İtirazların ve kınamaların artması üzerine imam Musa Oğuz Tarhan’ın selayı bir kez daha okuduğunu, daha sonra da cenaze sahiplerine gelerek onlardan özür dilediğini söylüyor. Bunları söylerken de yine ‘’ İmam efendi bize ‘’Alevinin selası mı okunur’’ dedi ‘’ diyen insanların daha sonraki ifadelerine göre söylüyor. Yani Oda tv ve Sözcü Gazetesinin dediği gibi Alevi kardeş Nurten Mirezeler selasını verebilecek bir tek Alevi imamı ya da dedesi olmadığı için (!) selası okunmadan toprağa verilmiyor. Her şeye rağmen bir Sünni imam o selayı okuyor ve selası okunmuş olarak toprağa veriliyor Nurten Mirezeler adlı Alevi kardeşimiz… Ha bu arada bir densizlik varsa imamın ‘’ Bu gün Cumartesi. Benim tatil günüm, isteseydim ben bu selayı okumazdım’’ şeklindeki beyanıdır. İşte –eğer böyle bir şey dediyse- tam anlamıyla bir felaket ve öküzlüğün daniskası olmuştur. Çünkü bir rahmetlinin arkasından -izin gününde de olsa- sela okumak bir lütuf değildir.

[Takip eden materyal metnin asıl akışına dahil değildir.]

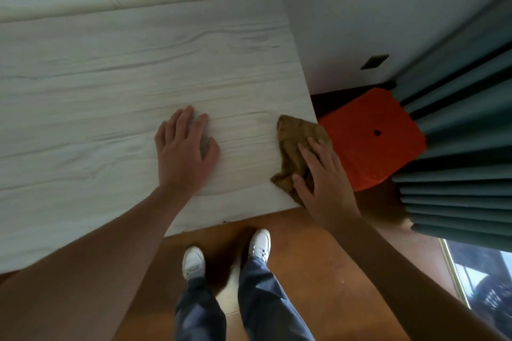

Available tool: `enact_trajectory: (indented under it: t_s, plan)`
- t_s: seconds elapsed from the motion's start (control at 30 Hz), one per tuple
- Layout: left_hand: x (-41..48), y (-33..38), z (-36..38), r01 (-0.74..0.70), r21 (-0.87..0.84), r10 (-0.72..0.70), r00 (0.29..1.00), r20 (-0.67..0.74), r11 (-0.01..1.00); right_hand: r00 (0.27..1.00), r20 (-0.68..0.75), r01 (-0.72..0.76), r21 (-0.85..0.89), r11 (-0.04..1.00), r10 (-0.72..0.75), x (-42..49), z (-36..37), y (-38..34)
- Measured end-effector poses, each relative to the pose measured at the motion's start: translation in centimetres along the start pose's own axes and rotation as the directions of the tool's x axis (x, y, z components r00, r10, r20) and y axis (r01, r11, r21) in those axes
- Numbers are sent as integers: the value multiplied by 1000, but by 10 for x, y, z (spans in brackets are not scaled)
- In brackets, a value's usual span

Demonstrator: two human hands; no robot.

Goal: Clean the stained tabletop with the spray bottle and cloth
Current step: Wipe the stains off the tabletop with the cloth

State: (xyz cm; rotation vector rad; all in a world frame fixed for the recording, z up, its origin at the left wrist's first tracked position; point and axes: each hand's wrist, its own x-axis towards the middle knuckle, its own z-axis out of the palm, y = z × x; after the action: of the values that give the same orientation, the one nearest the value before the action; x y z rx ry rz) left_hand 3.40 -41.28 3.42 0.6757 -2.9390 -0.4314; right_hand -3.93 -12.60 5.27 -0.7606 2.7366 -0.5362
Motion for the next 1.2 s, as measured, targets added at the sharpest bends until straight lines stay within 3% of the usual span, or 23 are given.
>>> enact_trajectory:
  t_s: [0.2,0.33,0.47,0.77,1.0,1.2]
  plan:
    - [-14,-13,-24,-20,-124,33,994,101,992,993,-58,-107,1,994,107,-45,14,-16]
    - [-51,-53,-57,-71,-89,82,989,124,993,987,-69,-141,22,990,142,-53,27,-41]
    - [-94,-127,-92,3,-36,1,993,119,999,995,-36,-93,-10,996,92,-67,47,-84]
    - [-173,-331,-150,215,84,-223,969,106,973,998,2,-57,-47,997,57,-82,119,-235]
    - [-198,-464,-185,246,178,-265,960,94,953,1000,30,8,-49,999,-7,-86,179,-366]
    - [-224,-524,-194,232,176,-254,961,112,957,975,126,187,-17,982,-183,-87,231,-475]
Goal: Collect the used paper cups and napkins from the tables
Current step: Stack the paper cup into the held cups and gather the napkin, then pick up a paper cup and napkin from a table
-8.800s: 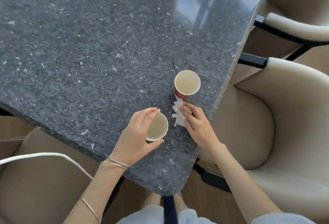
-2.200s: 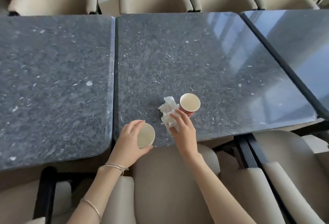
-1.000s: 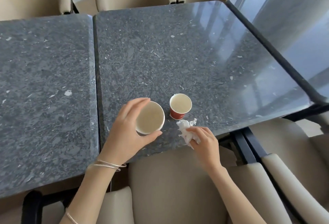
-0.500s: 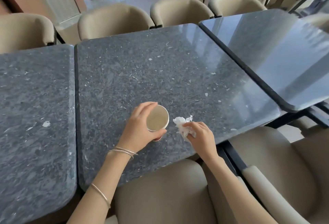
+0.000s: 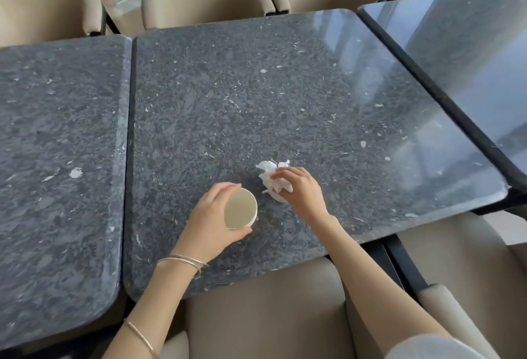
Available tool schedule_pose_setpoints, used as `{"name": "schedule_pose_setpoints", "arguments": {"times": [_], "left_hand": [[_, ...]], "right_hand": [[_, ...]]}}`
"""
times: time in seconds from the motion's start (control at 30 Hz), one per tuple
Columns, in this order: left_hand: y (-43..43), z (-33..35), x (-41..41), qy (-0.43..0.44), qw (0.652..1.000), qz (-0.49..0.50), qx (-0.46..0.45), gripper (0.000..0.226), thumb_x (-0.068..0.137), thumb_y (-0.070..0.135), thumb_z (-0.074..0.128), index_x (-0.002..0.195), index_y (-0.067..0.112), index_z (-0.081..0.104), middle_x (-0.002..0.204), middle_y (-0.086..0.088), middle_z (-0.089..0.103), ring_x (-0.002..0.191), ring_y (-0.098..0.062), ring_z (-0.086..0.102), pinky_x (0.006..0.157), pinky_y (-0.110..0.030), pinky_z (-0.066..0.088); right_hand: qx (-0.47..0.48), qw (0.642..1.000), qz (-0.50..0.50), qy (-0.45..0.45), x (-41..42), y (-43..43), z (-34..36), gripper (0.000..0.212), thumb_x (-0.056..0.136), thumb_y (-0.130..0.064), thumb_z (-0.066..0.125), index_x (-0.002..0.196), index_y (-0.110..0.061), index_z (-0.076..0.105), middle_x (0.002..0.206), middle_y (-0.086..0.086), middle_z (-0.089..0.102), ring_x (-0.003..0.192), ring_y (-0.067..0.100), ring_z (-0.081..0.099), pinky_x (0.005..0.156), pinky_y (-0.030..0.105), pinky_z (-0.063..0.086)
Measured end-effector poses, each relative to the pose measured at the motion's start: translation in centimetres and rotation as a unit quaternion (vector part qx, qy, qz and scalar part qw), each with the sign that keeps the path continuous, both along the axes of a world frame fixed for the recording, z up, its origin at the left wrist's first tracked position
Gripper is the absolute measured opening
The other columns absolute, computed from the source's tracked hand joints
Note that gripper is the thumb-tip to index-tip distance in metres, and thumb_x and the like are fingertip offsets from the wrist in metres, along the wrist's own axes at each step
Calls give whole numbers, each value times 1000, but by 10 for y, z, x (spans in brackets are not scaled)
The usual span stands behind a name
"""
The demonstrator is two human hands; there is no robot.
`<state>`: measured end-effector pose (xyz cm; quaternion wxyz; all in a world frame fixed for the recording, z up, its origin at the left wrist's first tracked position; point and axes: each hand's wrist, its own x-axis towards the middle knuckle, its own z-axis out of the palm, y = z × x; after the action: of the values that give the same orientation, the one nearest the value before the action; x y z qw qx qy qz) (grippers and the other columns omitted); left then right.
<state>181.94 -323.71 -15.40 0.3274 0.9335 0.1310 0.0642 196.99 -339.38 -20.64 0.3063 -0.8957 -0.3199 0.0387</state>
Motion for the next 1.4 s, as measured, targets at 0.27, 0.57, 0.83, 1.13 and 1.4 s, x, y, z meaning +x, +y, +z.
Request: {"name": "schedule_pose_setpoints", "arguments": {"times": [0.27,0.57,0.83,1.13,1.4], "left_hand": [[-3,2,-21,2,1000,7,-18,78,58,31,85,127,23,49,128,12,45,112,-8,48,95,-20,36],[-26,9,-85,24,999,5,-21,75,62,30,82,129,21,48,130,11,44,117,-10,46,97,-20,34],[-65,56,-177,-2,1000,-16,-12,77,63,37,80,131,27,44,131,19,40,120,-6,43,94,-33,44],[-112,133,-303,-52,997,-49,-7,77,63,38,81,130,22,47,129,13,44,117,-8,46,99,-27,38],[-150,154,-394,-55,997,-47,-5,82,62,41,82,133,26,43,130,13,44,115,-11,46,93,-33,43]], "right_hand": [[-9,999,34,-27,-5,13,-24,31,73,-12,76,103,-18,71,106,-3,69,95,23,58,65,32,49],[-18,999,-27,-1,-86,-35,-1,28,64,-20,82,90,-21,72,84,-2,70,82,22,61,57,26,39],[87,994,-60,31,-208,-110,95,28,63,-10,82,88,-16,74,83,-3,71,78,18,63,65,34,51],[108,990,-76,55,-351,-172,203,28,65,-11,80,89,-24,73,85,-8,69,77,9,62,67,33,50],[99,991,-69,53,-447,-212,237,32,66,-10,78,91,-28,72,84,-21,62,79,-7,55,70,28,50]]}}
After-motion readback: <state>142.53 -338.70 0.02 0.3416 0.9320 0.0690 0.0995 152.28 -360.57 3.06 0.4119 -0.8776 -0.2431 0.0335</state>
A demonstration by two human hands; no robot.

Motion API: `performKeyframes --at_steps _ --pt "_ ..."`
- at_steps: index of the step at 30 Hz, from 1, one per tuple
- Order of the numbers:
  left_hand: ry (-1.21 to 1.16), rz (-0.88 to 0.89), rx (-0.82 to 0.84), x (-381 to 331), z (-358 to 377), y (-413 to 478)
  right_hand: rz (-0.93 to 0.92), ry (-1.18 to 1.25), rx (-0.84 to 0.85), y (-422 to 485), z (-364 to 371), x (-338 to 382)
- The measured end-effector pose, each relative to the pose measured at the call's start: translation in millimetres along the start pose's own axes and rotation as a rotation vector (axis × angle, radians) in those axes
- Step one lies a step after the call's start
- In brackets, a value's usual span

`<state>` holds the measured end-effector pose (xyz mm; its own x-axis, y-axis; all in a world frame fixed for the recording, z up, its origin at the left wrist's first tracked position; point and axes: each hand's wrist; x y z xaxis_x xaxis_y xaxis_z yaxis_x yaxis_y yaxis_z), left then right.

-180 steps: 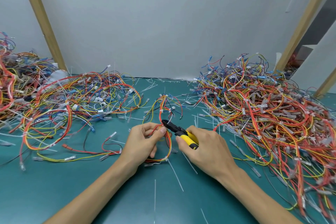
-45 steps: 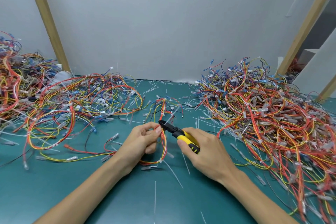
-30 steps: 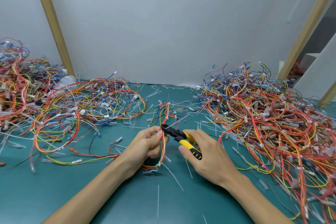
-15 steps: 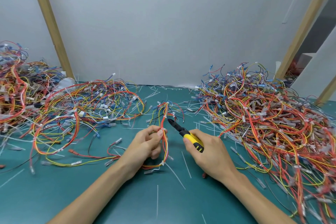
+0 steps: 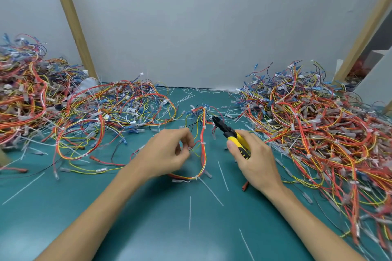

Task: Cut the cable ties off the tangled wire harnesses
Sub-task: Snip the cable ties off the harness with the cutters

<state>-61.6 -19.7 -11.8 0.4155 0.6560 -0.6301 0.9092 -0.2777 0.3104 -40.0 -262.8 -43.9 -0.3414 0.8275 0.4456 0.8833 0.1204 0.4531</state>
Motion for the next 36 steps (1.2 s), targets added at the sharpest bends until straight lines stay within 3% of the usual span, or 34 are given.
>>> performKeyframes --at_steps 4,6,11,15,20,23,25,28,31,33,36 --pt "-0.063 -0.123 0.444 -2.2 3.8 -3.4 0.026 0.022 -0.006 0.5 -0.5 -2.1" --pt "-0.009 -0.083 0.473 -3.6 11.3 -5.6 0.03 0.023 -0.003 0.8 -0.2 -2.5" --pt "0.057 -0.069 0.388 -7.7 12.6 -3.1 0.03 0.031 0.006 1.3 1.4 -5.5" --pt "0.04 0.01 0.11 -18.0 15.5 -3.7 0.048 0.068 -0.021 2.1 2.7 -6.3" --pt "-0.52 -0.073 -0.26 -32.3 21.0 -2.2 0.101 0.166 -0.078 5.3 3.6 -9.6" --pt "-0.917 -0.184 -0.313 -34.9 26.6 0.6 0.124 0.187 -0.075 6.6 4.2 -12.1" --pt "-1.039 -0.252 -0.312 -32.6 35.0 1.0 0.118 0.186 -0.078 7.0 4.9 -12.3" --pt "-1.018 -0.327 -0.217 -23.8 51.1 1.1 0.107 0.178 -0.078 6.9 4.9 -11.2" --pt "-0.75 -0.284 -0.126 -15.7 60.7 1.0 0.101 0.166 -0.074 6.0 4.2 -11.1" --pt "-0.599 -0.249 -0.121 -12.9 63.6 0.4 0.101 0.165 -0.076 5.7 3.5 -10.7" --pt "-0.565 -0.239 -0.136 -11.5 64.4 0.4 0.092 0.165 -0.083 5.5 3.0 -9.3"
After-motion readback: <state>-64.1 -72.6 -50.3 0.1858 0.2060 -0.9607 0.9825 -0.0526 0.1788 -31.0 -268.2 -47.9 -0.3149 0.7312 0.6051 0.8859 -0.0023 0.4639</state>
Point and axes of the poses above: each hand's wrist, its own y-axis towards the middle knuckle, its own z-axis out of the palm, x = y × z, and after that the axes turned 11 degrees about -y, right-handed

Peki bu habere yapılan yorumlara da bakalım mı?
Bakalım tabii ki…Dünden beri sosyal medya bu haberle çalkalanıyor. Bakmasına bakalım da habere yorum yazanların neredeyse hiç biri Cihan Haber Ajansının haberini baz olarak almamış. Hep Oda Tv, Sözcü gazetesi ya da diğer sosyalist hatta ateist sitelerde verildiği şeklini baz almışlar. Ve bakın olay en hafif haliyle ne şekle dönüşmüş:
‘’İletişimin çağ atladığı bu zamanda, sela camilerden okunmamalıdır. Bir çok insan zaten camilerden illallah çekti. Camilerde kulağı sağır eden sesle ezan, sela, hutbe okunmasına son verilmelidir.’’
‘’Alevilerin vergilerini alip cocuklarinin kursagina ekmek sokunca oluyor ama degil mi yezid. Aleviler ne zaman bir ve beraber olup, bunlara muhtac kalmadiklari gün onurlarini ve gururlarini geri kazanacaklardir. Bunlardan bize hayir gelmez, gelmesini de hiç bir Alevi ne bekliyor ne de istiyor. Caniniz cehenneme vesselam’’
‘’alevinin selasını okumazlar ırakta insan öldürmeye giden amerikan askerlerine dua edenler.’’
‘’Sen git subyanci Michael Jackson’a hatim indir 5 dilden - yakisir..’’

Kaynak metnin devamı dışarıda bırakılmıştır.